**PROBLEM**
What you write should be an exact copy of the material, from its first line through the line containing "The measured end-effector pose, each".
*** PROVIDED RECORDS ***
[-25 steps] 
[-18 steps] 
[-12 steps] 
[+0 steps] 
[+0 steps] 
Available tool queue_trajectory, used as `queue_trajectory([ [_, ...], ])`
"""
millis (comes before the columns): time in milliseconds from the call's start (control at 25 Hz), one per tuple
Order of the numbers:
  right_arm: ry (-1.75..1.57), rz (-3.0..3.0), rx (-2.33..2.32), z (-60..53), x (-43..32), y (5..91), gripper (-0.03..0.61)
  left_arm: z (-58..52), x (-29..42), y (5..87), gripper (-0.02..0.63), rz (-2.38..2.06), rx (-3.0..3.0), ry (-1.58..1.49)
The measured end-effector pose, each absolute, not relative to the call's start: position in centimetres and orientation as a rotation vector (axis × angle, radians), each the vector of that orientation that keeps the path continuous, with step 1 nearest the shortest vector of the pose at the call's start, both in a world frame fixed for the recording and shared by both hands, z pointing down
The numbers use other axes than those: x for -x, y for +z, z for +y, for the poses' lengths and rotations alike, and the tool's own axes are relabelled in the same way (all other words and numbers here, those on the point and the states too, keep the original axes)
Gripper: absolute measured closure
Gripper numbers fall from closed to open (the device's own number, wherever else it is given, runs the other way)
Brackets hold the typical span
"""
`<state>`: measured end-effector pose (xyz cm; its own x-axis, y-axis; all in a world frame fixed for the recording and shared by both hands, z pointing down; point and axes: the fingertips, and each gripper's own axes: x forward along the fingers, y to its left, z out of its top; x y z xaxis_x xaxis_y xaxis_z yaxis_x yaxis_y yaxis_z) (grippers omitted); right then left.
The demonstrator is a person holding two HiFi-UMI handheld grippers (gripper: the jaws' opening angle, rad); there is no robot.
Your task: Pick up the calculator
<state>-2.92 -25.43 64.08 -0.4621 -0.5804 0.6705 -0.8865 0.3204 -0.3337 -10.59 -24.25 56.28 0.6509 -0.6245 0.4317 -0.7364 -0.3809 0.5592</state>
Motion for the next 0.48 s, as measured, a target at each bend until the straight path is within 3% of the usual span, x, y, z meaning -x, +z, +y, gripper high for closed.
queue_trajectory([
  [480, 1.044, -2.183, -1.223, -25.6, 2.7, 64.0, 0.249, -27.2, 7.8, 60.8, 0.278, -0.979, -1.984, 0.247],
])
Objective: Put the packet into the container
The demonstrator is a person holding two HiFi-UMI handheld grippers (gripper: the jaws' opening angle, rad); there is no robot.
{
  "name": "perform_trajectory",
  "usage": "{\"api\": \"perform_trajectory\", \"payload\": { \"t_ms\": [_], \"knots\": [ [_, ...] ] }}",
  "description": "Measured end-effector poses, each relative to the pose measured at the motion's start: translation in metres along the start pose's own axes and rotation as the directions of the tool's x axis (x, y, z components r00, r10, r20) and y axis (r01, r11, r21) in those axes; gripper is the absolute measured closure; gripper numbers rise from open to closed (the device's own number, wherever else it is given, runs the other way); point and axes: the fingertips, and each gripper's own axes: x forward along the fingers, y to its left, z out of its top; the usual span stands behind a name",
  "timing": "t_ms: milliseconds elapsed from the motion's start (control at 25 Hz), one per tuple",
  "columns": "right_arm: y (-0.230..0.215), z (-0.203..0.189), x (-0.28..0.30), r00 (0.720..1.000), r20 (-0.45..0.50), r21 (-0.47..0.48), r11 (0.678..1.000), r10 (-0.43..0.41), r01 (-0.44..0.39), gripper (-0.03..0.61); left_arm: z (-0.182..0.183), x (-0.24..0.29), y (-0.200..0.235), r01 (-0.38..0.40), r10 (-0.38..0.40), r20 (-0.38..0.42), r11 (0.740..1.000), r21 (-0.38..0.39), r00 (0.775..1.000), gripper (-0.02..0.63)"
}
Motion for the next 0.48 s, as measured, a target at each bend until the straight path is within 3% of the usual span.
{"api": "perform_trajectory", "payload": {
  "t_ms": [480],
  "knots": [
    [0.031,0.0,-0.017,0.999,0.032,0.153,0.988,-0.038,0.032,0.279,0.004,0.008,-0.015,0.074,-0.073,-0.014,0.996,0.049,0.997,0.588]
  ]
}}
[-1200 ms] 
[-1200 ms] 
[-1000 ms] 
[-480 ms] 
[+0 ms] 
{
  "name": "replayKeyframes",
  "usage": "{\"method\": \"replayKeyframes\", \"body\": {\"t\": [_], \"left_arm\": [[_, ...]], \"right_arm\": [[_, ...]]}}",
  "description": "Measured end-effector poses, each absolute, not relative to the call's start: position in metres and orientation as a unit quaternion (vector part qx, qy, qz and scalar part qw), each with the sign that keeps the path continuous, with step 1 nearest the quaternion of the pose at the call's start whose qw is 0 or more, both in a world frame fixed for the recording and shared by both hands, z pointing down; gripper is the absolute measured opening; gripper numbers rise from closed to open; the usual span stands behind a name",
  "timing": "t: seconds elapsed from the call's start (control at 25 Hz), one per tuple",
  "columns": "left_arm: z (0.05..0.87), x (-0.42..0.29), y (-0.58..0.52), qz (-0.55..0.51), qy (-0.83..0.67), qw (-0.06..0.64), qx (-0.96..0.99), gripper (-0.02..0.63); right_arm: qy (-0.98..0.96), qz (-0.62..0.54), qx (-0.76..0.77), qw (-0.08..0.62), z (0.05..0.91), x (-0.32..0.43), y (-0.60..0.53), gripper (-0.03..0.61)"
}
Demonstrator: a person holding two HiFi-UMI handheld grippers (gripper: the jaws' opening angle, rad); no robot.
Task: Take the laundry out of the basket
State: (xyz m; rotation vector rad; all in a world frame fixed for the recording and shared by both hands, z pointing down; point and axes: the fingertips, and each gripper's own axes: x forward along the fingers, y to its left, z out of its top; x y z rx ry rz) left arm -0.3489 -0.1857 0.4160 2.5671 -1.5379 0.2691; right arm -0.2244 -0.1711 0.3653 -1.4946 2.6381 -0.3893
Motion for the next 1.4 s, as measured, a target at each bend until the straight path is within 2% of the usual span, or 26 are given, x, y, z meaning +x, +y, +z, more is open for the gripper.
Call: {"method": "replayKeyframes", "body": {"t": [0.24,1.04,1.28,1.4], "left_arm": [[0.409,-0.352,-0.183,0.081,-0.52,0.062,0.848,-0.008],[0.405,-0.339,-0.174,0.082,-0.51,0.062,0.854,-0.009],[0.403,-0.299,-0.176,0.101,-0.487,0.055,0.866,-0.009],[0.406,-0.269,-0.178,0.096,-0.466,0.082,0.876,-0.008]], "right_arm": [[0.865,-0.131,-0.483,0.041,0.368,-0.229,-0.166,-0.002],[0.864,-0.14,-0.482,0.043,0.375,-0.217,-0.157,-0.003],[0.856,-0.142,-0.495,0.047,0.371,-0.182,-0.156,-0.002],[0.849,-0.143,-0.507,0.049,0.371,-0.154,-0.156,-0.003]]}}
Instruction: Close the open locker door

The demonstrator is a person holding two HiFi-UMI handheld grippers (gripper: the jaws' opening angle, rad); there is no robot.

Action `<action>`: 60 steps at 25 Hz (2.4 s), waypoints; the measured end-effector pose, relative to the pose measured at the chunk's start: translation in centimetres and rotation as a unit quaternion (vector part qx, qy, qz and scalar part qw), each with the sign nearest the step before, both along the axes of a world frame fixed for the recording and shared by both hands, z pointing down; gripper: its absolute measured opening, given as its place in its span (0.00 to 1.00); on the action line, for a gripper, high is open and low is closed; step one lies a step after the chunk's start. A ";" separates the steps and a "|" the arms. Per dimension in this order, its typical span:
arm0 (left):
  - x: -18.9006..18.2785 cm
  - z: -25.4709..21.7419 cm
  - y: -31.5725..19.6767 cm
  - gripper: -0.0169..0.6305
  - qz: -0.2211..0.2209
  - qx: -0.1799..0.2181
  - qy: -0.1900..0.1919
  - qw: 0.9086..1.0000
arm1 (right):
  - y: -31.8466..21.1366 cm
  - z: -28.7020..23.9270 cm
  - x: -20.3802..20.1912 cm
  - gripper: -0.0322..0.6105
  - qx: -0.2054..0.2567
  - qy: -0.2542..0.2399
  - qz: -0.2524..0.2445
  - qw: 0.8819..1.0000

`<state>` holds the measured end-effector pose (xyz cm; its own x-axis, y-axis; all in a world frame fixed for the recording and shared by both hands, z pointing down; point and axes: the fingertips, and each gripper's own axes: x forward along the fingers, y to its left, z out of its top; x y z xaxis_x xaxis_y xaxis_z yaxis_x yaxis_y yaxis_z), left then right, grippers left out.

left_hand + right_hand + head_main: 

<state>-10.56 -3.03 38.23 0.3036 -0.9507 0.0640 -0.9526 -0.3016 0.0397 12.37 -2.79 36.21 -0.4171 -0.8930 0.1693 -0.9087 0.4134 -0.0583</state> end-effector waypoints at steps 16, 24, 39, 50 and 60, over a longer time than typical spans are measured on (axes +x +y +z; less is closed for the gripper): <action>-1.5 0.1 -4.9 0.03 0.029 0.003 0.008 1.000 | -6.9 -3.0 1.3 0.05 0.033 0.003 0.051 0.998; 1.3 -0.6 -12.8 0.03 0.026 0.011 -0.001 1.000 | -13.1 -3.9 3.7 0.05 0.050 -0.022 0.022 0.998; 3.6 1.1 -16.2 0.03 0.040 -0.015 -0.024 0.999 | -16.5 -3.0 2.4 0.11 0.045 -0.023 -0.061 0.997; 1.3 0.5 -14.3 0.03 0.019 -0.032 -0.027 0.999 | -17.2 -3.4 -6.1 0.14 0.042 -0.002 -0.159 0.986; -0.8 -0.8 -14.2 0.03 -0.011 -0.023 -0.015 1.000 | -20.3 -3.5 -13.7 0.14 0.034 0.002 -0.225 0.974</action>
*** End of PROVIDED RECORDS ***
**TASK RESPONSE**
[-25 steps] 
[-18 steps] 
[-12 steps] 
[+0 steps] 
[+0 steps] 
Available tool queue_trajectory, used as `queue_trajectory([ [_, ...], ])`
"""
millis (comes before the columns): time in milliseconds from the call's start (control at 25 Hz), one per tuple
Order of the numbers:
  right_arm: ry (-1.75..1.57), rz (-3.0..3.0), rx (-2.33..2.32), z (-60..53), x (-43..32), y (5..91), gripper (-0.03..0.61)
  left_arm: z (-58..52), x (-29..42), y (5..87), gripper (-0.02..0.63), rz (-2.38..2.06), rx (-3.0..3.0), ry (-1.58..1.49)
The measured end-effector pose, each absolute, not relative to the call's start: position in centimetres and orientation as a rotation vector (axis × angle, radians), each the vector of that orientation that keeps the path continuous, with step 1 nearest the shortest vector of the pose at the call's start, both in a world frame fixed for the recording and shared by both hands, z pointing down

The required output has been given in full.